On the issue of women and girls in STEM, the noble Lord, Lord Browne of Ladyton, rightly highlighted the extraordinary contribution of women scientists in the Covid-19 response. I thank the noble Viscount, Lord Stansgate, for also bringing our focus on to women who are at the early stages of their STEM career. I can reassure the noble Baroness, Lady Bennett of Manor Castle, that the Government absolutely understand the importance of the issues she raised in relation to ecology, soil systems and the like. She asked about encouraging girls into these areas. The Government’s commitment is always to offering choice. These are incredibly important and exciting careers and I imagine many girls will be enthused by them, but our focus is on choice and for the young woman to decide, and I imagine the noble Baroness has some sympathy with that.

The noble Lord, Lord Mair, raised the importance of engineering. I thank the Royal Academy of Engineering for the work it is doing to encourage women into this field and the noble Lord for the examples he shared with the House: they really brought alive the range of opportunities in engineering. The noble Baroness, Lady Wilcox, raised the importance of careers advice for young women in schools and of being clear about routes into STEM careers. We are taking action on this in specific sectors. For example, we have been supporting the Tomorrow’s Engineers code, which is managed by EngineeringUK.

The noble Viscount, Lord Stansgate, raised the point about women returning to the workforce. We are funding a new returners programme to help women back into these industries. We are also launching a women-led high-growth enterprise task force to increase the number of women starting high-growth and cutting-edge businesses, which is one element of building the leadership pipeline that the right reverend Prelate the Bishop of London referred to.
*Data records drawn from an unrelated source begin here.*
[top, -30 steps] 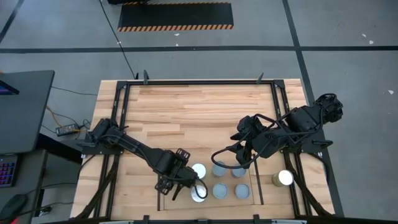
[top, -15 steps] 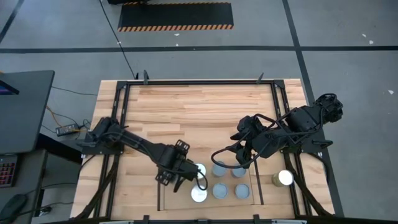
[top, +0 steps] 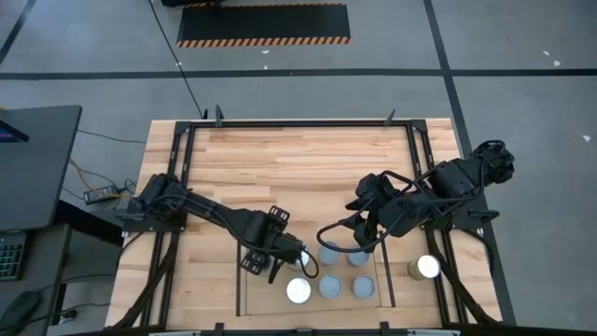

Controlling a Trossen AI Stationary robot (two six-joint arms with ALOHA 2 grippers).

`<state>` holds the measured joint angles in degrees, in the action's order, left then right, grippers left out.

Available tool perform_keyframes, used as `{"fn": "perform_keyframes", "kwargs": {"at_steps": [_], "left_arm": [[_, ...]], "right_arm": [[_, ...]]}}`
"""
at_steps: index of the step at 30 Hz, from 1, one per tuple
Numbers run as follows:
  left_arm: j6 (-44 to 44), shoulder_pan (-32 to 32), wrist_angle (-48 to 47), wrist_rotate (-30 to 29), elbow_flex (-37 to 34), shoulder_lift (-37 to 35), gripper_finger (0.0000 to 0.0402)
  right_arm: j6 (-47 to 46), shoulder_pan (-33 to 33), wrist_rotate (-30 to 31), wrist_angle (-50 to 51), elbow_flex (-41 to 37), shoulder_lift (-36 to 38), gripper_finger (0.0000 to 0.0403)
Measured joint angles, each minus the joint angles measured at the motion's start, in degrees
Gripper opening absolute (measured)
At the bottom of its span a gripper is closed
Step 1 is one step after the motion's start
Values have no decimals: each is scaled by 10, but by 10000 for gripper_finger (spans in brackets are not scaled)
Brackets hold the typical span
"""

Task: Pick and place cans onto a shelf
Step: Put the canned pears on the left shelf

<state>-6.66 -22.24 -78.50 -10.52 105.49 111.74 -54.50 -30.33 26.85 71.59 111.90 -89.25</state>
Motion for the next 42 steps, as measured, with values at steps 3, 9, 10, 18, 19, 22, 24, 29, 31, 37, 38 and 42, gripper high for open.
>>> {"fn": "perform_keyframes", "kwargs": {"at_steps": [3,9,10,18,19,22,24,29,31,37,38,42], "left_arm": [[0,-1,18,0,0,0,355],[0,-1,25,-9,0,0,355],[0,-1,18,-9,0,0,355],[4,-2,-25,-8,0,0,355],[4,-2,-26,-8,0,0,355],[3,-2,-34,-8,0,0,355],[1,-2,-41,-3,0,0,355],[0,-2,-41,-2,0,0,355],[0,-2,-40,-2,0,0,355],[-5,-1,-37,-9,0,0,355],[-5,-1,-36,-12,0,0,355],[-5,-1,-37,-13,0,0,355]], "right_arm": [[0,0,0,0,0,0,226],[1,0,0,0,0,0,226],[1,0,0,0,0,0,226],[5,1,0,0,0,0,226],[5,1,0,0,0,0,226],[6,1,0,0,0,0,226],[6,1,0,0,0,0,226],[7,1,0,0,0,0,226],[7,1,0,0,0,0,226],[7,1,0,0,0,0,226],[7,1,0,0,0,0,226],[7,1,0,0,0,0,226]]}}
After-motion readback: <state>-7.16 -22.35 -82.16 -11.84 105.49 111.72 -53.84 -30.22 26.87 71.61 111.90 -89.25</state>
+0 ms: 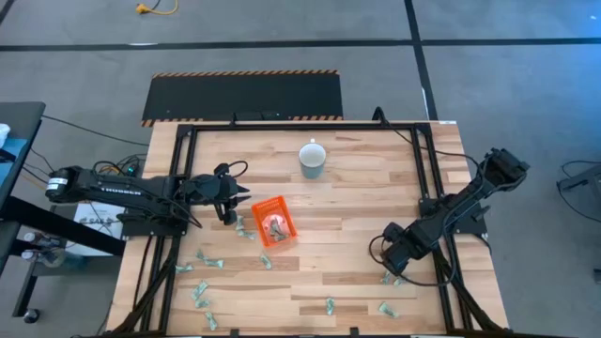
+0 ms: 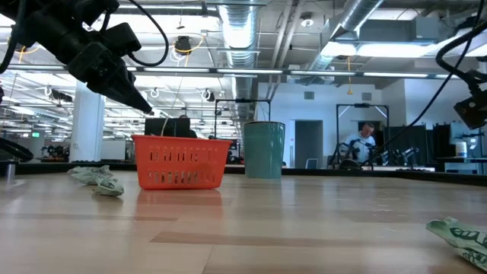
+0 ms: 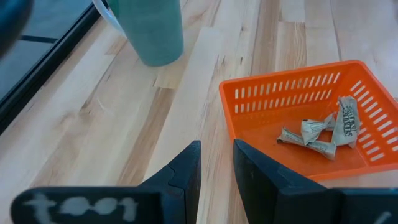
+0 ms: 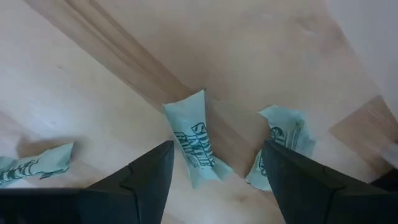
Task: Pick and place items into bin
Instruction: Put the green stevia packet into the orange bin
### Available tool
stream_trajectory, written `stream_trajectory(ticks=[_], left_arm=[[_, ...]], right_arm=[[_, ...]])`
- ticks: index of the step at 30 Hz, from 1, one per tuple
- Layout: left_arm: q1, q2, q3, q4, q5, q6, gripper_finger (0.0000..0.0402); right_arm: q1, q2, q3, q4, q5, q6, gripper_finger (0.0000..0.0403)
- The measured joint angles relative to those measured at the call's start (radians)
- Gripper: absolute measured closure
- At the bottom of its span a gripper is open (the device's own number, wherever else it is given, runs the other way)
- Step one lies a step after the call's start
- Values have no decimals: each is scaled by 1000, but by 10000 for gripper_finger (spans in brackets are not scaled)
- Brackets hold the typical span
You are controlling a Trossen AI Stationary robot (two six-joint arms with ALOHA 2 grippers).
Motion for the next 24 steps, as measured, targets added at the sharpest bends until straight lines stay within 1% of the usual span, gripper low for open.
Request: stream_trajectory(ticks=[4, 9, 12, 22, 24], left_arm=[[0, 0, 0, 0, 0, 0, 319], [0, 0, 0, 0, 0, 0, 319], [0, 0, 0, 0, 0, 0, 319], [0, 0, 0, 0, 0, 0, 319], [0, 0, 0, 0, 0, 0, 319]], right_arm=[[0, -3, -20, 26, -6, 0, 173], [-2, -3, -21, 38, -5, 0, 209], [-2, -3, -21, 48, -4, -1, 243], [-2, 1, -10, 49, 1, -11, 379], [-2, 3, -1, 46, 7, -15, 395]])
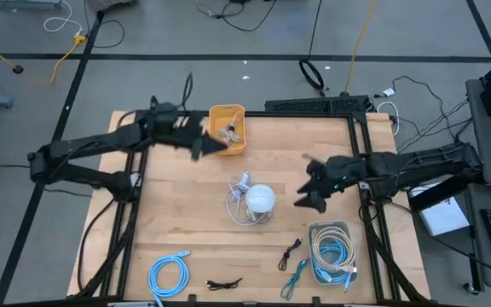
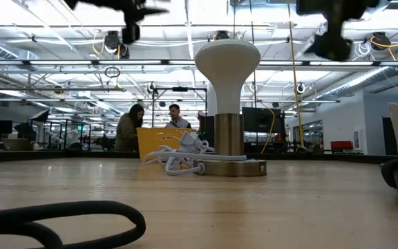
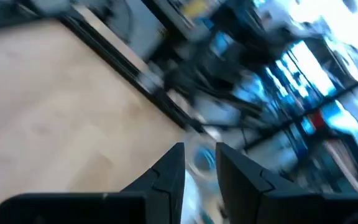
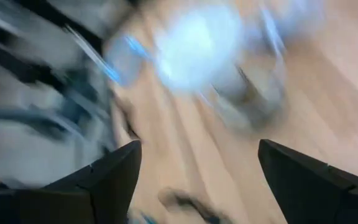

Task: Pick & Place USB Port
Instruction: Put the right black charger cable into the yellow bin

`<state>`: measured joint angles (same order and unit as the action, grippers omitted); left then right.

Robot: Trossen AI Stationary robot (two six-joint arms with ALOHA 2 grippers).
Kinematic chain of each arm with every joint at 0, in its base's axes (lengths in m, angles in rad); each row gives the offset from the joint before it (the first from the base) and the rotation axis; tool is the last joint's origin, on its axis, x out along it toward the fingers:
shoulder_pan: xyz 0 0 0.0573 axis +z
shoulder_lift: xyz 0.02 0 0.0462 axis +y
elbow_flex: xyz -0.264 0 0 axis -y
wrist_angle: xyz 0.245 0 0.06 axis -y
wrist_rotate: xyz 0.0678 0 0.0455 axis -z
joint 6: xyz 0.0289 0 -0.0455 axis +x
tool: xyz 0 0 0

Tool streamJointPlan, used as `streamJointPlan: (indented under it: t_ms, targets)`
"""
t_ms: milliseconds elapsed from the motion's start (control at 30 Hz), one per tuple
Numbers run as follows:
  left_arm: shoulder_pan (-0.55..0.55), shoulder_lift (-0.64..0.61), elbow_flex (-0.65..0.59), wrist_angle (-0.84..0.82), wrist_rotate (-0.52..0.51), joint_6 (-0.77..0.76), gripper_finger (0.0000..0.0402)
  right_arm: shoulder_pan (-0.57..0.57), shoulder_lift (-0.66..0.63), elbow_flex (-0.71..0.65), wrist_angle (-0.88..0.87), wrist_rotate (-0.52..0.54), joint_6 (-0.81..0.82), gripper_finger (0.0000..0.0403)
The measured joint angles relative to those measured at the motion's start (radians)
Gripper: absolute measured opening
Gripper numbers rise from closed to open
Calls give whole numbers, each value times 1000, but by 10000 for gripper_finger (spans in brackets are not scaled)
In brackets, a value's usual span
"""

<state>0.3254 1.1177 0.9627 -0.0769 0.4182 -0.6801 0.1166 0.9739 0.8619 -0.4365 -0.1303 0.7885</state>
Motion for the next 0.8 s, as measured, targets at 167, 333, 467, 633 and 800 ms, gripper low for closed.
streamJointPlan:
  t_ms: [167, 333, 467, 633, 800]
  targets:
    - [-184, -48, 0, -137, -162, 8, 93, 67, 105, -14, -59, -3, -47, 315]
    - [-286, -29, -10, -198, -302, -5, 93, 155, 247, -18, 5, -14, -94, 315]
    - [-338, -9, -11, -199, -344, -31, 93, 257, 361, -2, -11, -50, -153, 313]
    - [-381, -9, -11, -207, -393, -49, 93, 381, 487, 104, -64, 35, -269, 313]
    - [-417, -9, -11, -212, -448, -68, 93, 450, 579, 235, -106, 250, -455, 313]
Moving from education to health, the noble Baronesses, Lady Barker, Lady Watkins and Lady Thornton, raised the issue of the menopause. I reassure the House that the Government recognise that the menopause can be a challenging time for women, which is why we put women’s health at the top of the agenda as part of the first-ever Women’s Health Strategy for England.

I remind the House that the Department of Health and Social Care is implementing an ambitious programme of work with the NHS to improve menopause care so that all women can access the support that they need, which will in turn support women either to return to, or stay in, the workforce. Just last month, the Minister for Women announced that, from 1 April, women prescribed hormone replacement therapy will have access to a new scheme, enabling access to a year’s worth of menopause prescription items for the cost of two single prescription charges. This will give around 400,000 women across England better access to menopause support.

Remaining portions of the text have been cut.